Qing Naval forces in Manchuria?

Sep 2018
58
transitory
#1
I know that after the fall of the Qing, the Fengtien Clique had some naval forces in Manchuria. But I am curious if the Qing government had any naval forces based in this region before 1911, especially during the 19th century?

Beiyang Fleet was based in Shandong from what I read; I'm not sure if any of their vessels had bases in Manchuria (e.g. Liaodong peninsula). Also, I don't know if the Qing maybe had some patrol vessels on the Amur river after the Aigun Treaty to guard the new border with Russia?

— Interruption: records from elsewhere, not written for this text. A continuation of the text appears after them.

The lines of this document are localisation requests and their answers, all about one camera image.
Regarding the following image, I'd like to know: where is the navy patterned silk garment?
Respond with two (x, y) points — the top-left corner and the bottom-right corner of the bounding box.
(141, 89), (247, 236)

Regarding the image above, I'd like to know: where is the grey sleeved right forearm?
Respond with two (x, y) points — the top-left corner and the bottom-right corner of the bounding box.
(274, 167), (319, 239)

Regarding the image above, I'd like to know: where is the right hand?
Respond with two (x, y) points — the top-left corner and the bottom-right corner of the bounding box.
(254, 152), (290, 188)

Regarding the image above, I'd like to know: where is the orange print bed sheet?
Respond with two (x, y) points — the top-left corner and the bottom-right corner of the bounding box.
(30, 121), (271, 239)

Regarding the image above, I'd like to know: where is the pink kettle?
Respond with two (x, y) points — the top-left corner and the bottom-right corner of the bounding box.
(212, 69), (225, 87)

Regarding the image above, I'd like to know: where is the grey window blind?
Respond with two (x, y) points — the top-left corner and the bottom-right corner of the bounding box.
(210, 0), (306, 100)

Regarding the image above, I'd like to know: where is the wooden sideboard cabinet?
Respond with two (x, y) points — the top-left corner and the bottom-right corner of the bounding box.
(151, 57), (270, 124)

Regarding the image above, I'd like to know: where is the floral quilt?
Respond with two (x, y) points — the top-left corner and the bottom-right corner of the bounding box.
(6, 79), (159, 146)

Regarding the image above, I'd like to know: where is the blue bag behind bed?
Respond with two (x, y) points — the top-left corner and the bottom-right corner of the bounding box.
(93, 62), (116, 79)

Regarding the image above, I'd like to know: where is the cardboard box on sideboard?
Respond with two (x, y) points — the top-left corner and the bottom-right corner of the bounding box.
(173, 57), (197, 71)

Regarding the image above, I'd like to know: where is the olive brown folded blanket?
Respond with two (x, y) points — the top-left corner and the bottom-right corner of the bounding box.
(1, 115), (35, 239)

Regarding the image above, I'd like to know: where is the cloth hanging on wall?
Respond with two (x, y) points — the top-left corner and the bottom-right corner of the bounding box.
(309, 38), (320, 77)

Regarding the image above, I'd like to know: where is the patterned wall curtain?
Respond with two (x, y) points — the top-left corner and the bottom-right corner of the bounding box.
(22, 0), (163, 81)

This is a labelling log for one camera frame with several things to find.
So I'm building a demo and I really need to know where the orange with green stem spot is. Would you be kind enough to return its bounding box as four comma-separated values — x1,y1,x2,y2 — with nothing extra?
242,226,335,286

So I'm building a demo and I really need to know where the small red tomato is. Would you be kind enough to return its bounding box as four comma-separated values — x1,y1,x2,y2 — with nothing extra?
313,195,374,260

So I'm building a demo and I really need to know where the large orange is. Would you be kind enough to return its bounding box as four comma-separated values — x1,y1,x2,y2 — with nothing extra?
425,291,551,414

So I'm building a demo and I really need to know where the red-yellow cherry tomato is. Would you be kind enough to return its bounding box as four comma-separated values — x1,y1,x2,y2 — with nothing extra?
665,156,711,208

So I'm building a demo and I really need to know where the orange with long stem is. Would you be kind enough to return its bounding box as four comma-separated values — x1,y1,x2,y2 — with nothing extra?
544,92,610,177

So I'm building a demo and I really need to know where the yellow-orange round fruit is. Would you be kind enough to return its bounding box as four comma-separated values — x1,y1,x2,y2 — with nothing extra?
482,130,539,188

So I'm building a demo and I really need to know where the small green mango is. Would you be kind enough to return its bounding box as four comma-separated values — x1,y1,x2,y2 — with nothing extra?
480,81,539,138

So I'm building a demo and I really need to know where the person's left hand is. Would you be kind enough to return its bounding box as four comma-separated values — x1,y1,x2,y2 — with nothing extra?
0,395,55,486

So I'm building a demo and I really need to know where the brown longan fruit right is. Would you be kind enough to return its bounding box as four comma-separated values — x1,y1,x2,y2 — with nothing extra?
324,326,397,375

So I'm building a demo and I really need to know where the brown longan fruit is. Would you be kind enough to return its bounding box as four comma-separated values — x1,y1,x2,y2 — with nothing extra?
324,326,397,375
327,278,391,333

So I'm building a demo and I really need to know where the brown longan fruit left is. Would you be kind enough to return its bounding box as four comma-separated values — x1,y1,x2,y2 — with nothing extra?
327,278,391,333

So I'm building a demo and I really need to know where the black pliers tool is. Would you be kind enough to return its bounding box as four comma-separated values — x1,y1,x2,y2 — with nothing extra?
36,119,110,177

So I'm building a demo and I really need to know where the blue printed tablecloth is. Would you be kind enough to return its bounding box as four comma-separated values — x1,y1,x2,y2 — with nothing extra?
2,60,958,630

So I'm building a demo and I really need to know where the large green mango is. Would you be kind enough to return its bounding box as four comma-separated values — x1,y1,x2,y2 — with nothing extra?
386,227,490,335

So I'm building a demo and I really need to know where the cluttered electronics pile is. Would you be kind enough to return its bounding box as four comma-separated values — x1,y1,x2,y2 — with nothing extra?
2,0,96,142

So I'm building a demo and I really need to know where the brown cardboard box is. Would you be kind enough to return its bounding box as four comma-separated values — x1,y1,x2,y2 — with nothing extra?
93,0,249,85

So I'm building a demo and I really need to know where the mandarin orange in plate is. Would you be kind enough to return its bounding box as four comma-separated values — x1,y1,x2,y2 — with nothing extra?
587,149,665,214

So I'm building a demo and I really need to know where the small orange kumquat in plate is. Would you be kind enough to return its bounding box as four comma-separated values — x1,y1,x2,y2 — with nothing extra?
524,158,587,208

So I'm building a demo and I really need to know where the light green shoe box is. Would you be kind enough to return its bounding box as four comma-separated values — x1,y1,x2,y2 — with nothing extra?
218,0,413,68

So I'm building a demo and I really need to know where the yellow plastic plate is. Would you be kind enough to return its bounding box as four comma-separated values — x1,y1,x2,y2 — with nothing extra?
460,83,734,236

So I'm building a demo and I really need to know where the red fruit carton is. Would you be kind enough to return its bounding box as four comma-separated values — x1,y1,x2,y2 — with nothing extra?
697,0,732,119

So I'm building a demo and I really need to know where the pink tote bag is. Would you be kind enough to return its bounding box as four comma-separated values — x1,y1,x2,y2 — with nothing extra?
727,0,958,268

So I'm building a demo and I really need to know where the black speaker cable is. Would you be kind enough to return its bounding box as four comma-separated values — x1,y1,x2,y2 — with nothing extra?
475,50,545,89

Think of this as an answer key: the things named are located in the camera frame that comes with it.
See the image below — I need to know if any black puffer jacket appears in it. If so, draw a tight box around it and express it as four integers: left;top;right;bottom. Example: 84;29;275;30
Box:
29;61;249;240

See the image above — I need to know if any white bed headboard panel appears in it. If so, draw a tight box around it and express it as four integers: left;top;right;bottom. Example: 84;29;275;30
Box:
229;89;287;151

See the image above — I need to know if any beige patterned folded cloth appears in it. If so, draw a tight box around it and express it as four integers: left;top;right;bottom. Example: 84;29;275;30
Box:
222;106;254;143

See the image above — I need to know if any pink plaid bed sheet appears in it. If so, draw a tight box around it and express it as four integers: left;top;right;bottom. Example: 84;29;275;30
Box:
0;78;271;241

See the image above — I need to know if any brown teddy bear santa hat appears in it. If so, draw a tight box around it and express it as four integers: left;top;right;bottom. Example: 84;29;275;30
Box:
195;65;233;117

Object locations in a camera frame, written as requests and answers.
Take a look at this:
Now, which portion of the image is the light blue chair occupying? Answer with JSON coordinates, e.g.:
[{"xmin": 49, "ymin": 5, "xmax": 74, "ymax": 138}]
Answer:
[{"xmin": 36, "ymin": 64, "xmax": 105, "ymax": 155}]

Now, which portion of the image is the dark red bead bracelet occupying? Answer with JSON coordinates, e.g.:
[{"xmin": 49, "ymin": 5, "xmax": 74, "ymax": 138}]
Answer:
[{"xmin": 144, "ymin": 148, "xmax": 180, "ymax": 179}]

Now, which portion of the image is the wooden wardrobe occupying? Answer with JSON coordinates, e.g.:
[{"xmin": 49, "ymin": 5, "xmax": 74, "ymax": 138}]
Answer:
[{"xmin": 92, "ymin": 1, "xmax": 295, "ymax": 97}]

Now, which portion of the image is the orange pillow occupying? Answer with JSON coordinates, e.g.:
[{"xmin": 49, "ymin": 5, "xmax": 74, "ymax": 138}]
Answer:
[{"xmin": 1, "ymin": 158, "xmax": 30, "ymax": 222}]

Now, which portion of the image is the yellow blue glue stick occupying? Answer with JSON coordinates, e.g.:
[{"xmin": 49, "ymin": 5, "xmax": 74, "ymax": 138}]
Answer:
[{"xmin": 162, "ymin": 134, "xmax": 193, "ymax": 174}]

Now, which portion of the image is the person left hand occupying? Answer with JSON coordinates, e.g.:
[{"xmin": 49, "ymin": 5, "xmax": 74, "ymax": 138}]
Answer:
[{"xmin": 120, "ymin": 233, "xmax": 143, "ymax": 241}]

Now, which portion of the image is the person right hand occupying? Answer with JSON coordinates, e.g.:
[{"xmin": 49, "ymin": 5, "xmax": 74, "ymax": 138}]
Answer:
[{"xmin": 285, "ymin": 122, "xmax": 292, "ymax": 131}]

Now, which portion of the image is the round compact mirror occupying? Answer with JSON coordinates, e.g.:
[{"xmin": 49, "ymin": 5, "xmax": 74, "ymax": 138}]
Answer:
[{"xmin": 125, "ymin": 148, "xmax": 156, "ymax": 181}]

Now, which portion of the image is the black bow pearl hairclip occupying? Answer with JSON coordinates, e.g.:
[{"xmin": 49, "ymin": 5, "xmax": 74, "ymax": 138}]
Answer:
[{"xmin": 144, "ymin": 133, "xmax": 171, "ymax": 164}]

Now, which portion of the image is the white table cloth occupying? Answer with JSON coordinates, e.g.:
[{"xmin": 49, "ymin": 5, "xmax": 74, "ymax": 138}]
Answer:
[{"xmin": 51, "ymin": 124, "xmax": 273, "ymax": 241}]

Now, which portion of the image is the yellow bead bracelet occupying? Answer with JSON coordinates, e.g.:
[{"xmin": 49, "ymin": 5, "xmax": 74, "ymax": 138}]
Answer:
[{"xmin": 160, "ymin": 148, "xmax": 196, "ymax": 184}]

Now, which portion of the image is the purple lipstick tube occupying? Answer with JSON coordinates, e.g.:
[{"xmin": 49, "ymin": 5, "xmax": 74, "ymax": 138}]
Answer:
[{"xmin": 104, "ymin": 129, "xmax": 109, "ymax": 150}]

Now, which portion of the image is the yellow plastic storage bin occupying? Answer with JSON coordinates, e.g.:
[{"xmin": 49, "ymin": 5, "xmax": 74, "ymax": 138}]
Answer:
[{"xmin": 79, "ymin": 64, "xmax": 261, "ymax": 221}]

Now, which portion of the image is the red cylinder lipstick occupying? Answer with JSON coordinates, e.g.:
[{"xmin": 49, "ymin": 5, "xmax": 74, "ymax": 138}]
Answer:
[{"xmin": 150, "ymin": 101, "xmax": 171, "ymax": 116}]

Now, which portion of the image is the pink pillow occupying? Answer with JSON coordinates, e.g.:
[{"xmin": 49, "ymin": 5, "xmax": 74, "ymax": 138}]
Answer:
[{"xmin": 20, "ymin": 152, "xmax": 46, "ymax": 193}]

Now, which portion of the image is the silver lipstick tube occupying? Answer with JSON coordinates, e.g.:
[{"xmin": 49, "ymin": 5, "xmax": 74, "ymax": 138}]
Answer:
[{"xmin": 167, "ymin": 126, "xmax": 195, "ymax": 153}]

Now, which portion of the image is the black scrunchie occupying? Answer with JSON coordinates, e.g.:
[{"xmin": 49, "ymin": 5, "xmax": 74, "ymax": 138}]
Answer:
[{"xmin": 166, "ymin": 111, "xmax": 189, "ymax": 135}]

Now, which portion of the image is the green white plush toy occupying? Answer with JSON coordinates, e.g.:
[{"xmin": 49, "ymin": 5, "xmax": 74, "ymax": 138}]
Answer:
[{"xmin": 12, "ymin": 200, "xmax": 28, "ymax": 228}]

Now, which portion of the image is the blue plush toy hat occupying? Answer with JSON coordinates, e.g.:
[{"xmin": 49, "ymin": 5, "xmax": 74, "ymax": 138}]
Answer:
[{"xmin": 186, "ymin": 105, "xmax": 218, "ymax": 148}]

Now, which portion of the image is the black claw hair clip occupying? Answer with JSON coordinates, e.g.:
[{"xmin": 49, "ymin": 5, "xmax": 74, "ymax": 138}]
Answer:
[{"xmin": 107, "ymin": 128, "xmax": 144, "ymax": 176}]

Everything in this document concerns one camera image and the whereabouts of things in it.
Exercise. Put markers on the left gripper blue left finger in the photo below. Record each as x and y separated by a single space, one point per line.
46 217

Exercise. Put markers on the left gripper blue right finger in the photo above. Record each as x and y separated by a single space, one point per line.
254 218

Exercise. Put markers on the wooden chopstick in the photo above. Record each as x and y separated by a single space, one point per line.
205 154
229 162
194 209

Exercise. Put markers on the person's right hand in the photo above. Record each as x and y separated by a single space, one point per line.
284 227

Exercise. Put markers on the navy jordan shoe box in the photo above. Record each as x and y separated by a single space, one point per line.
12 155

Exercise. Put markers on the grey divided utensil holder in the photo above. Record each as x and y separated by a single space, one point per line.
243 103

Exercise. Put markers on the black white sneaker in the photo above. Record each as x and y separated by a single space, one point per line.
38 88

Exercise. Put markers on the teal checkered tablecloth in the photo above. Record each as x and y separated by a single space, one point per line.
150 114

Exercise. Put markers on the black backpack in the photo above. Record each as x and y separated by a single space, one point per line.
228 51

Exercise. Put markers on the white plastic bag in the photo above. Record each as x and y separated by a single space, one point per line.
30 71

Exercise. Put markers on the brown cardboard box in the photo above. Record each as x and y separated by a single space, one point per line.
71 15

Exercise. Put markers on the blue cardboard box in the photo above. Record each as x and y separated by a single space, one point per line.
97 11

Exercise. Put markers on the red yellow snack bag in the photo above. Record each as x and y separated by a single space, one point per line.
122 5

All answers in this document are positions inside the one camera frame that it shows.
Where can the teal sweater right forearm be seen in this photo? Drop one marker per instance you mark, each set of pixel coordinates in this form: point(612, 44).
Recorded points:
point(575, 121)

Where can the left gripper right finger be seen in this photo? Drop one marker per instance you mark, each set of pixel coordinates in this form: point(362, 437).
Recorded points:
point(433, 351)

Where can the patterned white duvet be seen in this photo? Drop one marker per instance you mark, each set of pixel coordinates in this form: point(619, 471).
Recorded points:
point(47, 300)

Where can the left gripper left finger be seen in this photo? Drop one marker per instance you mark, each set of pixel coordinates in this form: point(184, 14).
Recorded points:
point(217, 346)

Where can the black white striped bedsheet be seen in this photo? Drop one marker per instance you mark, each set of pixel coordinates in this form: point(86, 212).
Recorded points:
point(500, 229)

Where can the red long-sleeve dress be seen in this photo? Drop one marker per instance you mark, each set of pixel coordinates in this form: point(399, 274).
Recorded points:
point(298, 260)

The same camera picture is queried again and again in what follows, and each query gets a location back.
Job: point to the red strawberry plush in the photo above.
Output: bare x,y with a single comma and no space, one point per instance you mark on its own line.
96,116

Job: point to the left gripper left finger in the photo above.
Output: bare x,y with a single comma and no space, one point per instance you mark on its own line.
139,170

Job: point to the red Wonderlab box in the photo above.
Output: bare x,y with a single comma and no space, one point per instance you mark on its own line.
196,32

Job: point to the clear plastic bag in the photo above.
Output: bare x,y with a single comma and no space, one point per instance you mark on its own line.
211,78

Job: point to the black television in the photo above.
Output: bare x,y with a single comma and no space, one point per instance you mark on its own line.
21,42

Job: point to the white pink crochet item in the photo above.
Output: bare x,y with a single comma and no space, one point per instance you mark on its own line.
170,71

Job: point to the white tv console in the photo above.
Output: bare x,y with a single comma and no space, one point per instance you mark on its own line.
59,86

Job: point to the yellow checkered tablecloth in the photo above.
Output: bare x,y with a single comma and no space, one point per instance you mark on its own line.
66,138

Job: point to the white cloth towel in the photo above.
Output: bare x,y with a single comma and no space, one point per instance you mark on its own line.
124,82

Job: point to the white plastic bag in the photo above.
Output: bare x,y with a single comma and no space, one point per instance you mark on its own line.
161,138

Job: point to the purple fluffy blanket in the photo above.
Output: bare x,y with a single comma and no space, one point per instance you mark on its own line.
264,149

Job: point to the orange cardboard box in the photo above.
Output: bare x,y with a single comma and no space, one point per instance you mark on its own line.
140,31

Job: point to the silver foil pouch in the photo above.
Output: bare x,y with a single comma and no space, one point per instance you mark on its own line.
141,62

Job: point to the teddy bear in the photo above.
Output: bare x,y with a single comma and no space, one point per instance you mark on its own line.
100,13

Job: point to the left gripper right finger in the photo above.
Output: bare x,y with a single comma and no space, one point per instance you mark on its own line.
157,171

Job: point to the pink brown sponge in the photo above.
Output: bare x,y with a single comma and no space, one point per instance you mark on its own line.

I did see this one mention of Qing naval forces in Manchuria during the 17th century, but I don't know anything else about it, or even if it is true:

"In 1661, a naval unit was estabalished at Jilin to defend against Russian incursions into Manchuria. Naval units were also added to various Banner garrisons subsequently, referred to collectively as the "Eight Banners Navy"."
source: Imperial Chinese Navy - Wikipedia
 
Oct 2018
137
China
#4
Beiyang Navy Port includes Lushun Port and Weihaiwei Port. Lushun is the maintenance and repair port of Beiyang Navy. Weihaiwei is the permanent berth of Beiyang Navy.
 
Sep 2018
58
transitory
#5
Interesting, thank you for the info. Did the Qing Navy lose access to Lushun Port after Russia took the lease on Dalian in 1898?
 
Sep 2018
58
transitory
#10
Regarding Qing use of riverboats against Russians, I recently found this quote:

In 1652, the Russians moved out of their settlements in Siberia and invaded Amur Valley in Manchuria. In 1654, the Russians tried to take their boats up the Sungari River, a tributary of the Amur. In the spring of 1658, a Manchu fleet of river boats equipped with cannons defeated the Muscovite invasion.
Source: Military Transition in Early Modern Asia, 1400-1750: Cavalry, Guns, Government, and Ships by Kaushik Roy, pg. 123

Also, there is this wikipedia page which talks about Ningguta (Ning'an) being an important port and construction yard for Manchu river fleets, and mentions a 1658 battle against Russians: Ning'an - Wikipedia

The suitability of Ninguta as an administrative center was in part due to its location on the Hurka River (or, for the original site, on the Hurka's tributary Hailang), which provided a convenient transportation route connecting Ninguta with the lower Sungari and the lower Amur River. Early on, a great dockyard operated in Ninguta, building boats for the Mudanjiang/Sungari/Amur river system, although it was later relocated to Jilin City.

In 1658 Sarhuda, in charge of a Manchu fleet of several dozen ships, and including also General Shin Ryu's Korean force, sailed from Ninguta down the Hurka and the Sungari, to defeat the smaller fleet of the Russian Cossack Onufriy Stepanov near the fall of the Sungari into the Amur.
If anyone has more details about the dockyards in Ningguta, the boats operating from there, or these river battles against Russians (such as the one in 1658), please share.